Message from the Dean

Delivering the Veterinary Curriculum during a Pandemic

[socially distanced learners]

This message will appear in the Spring 2021 issue of the Illinois State Veterinary Medical Association Epitome.

‘Students … Remarkably Resilient’

How do you teach 130 students when only 44 can safely be seated in your lecture hall?

This and dozens of other questions faced us as we implemented COVID-19 safety protocols for fall semester. The answers relied on ingenuity, collaboration, flexibility, and a lot of hard work.

In the midst of the worst pandemic in over a century, we at the University of Illinois were extremely fortunate to hold classes in person safely. Thanks to the SHIELD testing program developed here (with indispensable assistance from college faculty and our diagnostic laboratory), our students’ education has not been delayed.

“There’s no real substitute for in-person instruction,” says Dr. Ian Sprandel, course coordinator for first-year instruction, echoing a sentiment embraced throughout our faculty. “Veterinary medicine is a hands-on degree.”

Divide and Conquer

Part of the solution for delivering lectures was to divide the classes into five locations to allow adequate social distancing. Students were assigned homerooms. To the extent possible, the groupings reflected living arrangements outside of class to limit exposure. Instructors rotated among the various classrooms, and the lecture was livestreamed to the other four rooms as well as to students under quarantine in their homes. As before, all lectures were recorded and made available to students online for review later.

“Students have been remarkably resilient. The first-year class has shown a lot of grit, accepting that we’re still figuring it out,” Dr. Sprandel adds.

Of course, laboratories proved more challenging to deliver than lectures.

“Anatomy, anatomy, anatomy,” says Dr. Sprandel. “We had to prioritize the material in the first-year labs to maximize the limited available in-person time.”

Once again, dividing the class was part of the solution. Anatomy instructors delivered each lab twice. Even so, there was not enough space in the anatomy lab to adhere to COVID guidelines until one-third of the students were assigned to a live-animal palpation lab in the hospital while the remaining two-thirds did the dissection lab.

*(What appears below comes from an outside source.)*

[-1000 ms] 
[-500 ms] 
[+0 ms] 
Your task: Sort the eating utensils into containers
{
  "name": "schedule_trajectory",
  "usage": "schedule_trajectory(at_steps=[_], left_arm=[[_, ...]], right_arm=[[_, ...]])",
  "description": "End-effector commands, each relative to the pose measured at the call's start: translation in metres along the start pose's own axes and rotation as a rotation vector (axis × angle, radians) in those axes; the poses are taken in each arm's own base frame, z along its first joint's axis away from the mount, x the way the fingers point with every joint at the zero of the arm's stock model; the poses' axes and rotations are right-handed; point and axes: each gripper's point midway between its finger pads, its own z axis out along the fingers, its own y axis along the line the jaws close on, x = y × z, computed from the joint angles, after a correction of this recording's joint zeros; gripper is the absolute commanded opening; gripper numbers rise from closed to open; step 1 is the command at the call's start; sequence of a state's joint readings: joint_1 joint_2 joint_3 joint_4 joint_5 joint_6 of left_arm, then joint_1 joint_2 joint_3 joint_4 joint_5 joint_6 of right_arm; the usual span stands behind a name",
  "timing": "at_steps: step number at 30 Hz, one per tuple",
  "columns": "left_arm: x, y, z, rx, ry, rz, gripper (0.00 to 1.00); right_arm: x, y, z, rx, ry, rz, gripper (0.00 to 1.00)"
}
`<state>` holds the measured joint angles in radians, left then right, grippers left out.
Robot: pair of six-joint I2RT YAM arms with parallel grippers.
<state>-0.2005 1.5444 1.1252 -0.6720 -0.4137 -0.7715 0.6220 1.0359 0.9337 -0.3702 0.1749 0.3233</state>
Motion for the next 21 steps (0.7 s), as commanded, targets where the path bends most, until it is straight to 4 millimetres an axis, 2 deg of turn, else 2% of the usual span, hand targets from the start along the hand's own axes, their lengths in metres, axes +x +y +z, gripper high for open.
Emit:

“The anatomy team worked very hard to create virtual experiences as nearly equivalent as possible for the students who were unable to be physically present,” says Dr. Sprandel. Students who were present for the dissection lab also reviewed the material with those who missed it to attend a palpation lab.

Second-Year Labs

For second-year students, lectures and labs were handled similarly. Dr. Cindy Elston, who joined the college this summer as course coordinator for second-year instruction, had spent much of her 25-year veterinary career teaching in veterinary technician programs. She adapted quickly to both the Illinois curriculum and the pandemic safety measures that greatly complicated its delivery.

“Students seem to appreciate the fact that they have the option. There are those who feel more comfortable learning from home and those who appreciate the opportunity to come to class,” she observes.

Dr. Elston says a few of the second-year labs were done in person in small groups. “Plate streaking, fecal floats, gram staining were offered to develop these hands-on skills, but otherwise labs were done online.

“I love having the students back in the lab,” she says, “and I think they enjoy seeing each other in person.”

Challenges

With the focus on delivering equivalent educational experiences whether students are on site or at home, challenges abound but workarounds exist. Over the summer, many instructors took advantage of campus training to make online teaching more interactive and effective. Within the college, IT and i-Learning Center staff provided invaluable support.

During the second half of fall semester, first-year students took their first block of clinical rotations. With the capacity of the hospital greatly reduced due to COVID restrictions, fourth-year students have priority on clinics. First-year students received the five core clinical rotations primarily via online learning, though the farms rotation involved hands-on components.

Proctoring exams for students who are unable to come to the college posed another problem. That solution, according to Dr. Sprandel, involved using a second device with a video camera (typically a phone) to allow the instructor to observe the student who is taking the exam online.

And remembering to be kind and forgiving to ourselves and to each other became an important survival strategy during a time of heightened stress from pandemic-related changes and worries.

Benefits

Some innovations from this semester have proved a boon. Dr. Elston notes that recording the class review before examinations via Zoom, where students could ask their questions live but that could also be viewed later by students who were unable to attend, will improve instruction in non-COVID times.

Dr. Sprandel reports that the histology labs transitioned easily to being delivered entirely online since the subject matter is a two-dimensional image. “We used breakout chat rooms to promote small group work,” he says. “We actually saw greater student engagement for histology online than we did when we taught it in person in years past.”

Test scores this fall were in line with scores from previous years, indicating that learning was not diminished.

There’s no doubt that everyone is looking forward to a return to our regular curriculum once it is safe to do so. Meanwhile, we are thankful for a campus COVID testing program that made limited in-person instruction possible at Illinois. And I am especially thankful for the incredible efforts of our faculty and staff to find ways to minimize disruptions to our students’ education.